Domenica scorsa Gesù ci ha raccontato una parabola in cui si parlava degli operai presi a giornata per lavorare nella vigna di un signore. E abbiamo detto che Dio chiama tutti a lavorare nella sua vigna (che è il mondo) e dà la sua ricompensa con giustizia, ma anche con generosità. Dio fa entrare nel suo regno anche quelli che sono stati grandi peccatori, a condizione che vadano a lavorare nella sua vigna, cioè che si pentano e si mettano a fare la volontà di Dio.
Oggi abbiamo ancora una parabola sul lavoro nella vigna (Mt 21-28-32). Una parabola cheviene detta ai capi dei sacerdoti e agli anziani del popolo, cioè a quei leader religiosi del popolo di Israele che si sentivano i giusti, gli eletti, i santi, e disprezzavano gli altri. Disprezzavano perfino Gesù, e saranno loro a condannarlo a morte.

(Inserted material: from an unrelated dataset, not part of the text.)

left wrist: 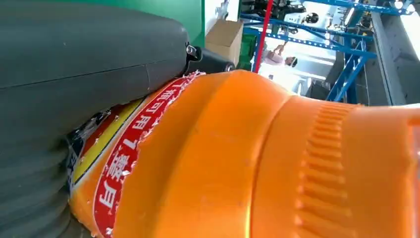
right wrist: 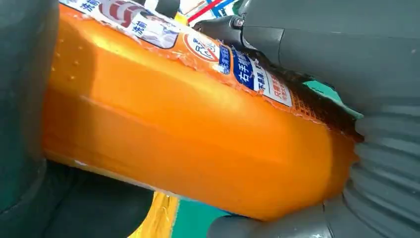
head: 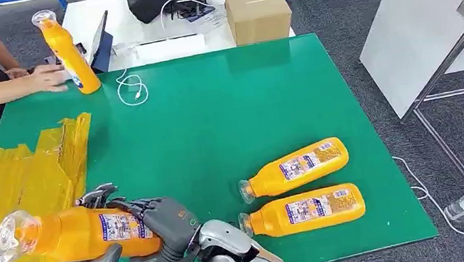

Gesù racconta dunque questa parabola: un uomo aveva due figli e rivolge a tutti e due lo stesso comando:
Figlio, va’ oggi a lavorare nella vigna.
Quale sarebbe la risposta di un figlio buono e ben educato? Risponderebbe: “Sì, signore” e andrebbe a fare un buon lavoro.
Invece qui abbiamo due risposte diverse: il primo figlio dice: Sì, signore, ma non va. Il secondo risponde da maleducato, dice: Non ne ho voglia, ma poi si pente e ci va.
Gesù lascia agli ascoltatori la spiegazione: Chi dei due ha fatto la volontà del padre? La risposta è facile: il secondo! Ma, ammettendo questo, gli ascoltatori sono come presi in trappola, perché capiscono che la parabola è stata detta per loro.
Loro dicono di sì a Dio, come il primo figlio della parabola, perché si dichiarano credenti e osservano la legge… Ma non fanno la volontà di Dio, perché la volontà di Dio è questa: pentirsi dei propri peccati e credere in Gesù Cristo suo Figlio.
Pentirsi dei propri peccati: anche e soprattutto di quei peccati che si nascondo dietro l’osservanza formale della legge, ma senza amare Dio, odiando il prossimo, e con il cuore pieno di desideri cattivi.
E credere in Gesù Cristo, che ci libera dal peccato e ci conduce alla piena comunione con Dio e con il prossimo.
Dunque da una parte abbiamo i capi dei sacerdoti e gli anziani del popolo, che dicono “sì” e fanno “no”. Dall’altra parte abbiamo i pubblicani e le prostitute che dicono di no a Dio, ed in questo sbagliano. Però tante volte accade che si pentono, come il secondo figlio della parabola, e si convertono e credono. Perciò passano avanti nel regno di Dio.
Questa parabola Gesù l’ha detta allora per i capi dei sacerdoti e gli anziani del popolo, ma la dice ancora oggi per noi. Anche noi abbiamo detto di sì a Dio con il nostro battesimo. E quanti altri sì abbiamo detto nella nostra vita! Ogni volta che ci si dichiara “cattolici”, ogni volta che si chiede un sacramento o una celebrazione… Dio si rivolge a noi e ci dice: Figlio, va’ oggi a lavorare nella mia vigna. E noi rispondiamo: Sì, Signore.
Ma poi andiamo? Ci allontaniamo veramente dai peccati? Ci impegnamo a vivere secondo giustizia e misericordia come Dio ci ha insegnato? Oppure continuiamo ad essere egoisti, chiusi all’amore di Dio e del prossimo?
Badiamo bene, perché – come dice il profeta Ezechiele (18,25-28)., è questione di vita o di morte. Il Signore è buono, vuole salvare tutti, ma ci lascia liberi di dire sì o no, di andare o non andare nella vigna. Però nella sua bontà ci richiama continuamente, come aveva fatto ai tempi di Giovanni il battista: i suoi sono inviti al pentimento, ossia a capire che nel nostro cuore prende vie che ci allontano dal Regno di Dio, e che quindi dobbiamo cambiare.
Diciamogli di sì e facciamo la sua volontà, per essere felici per sempre insieme con lui.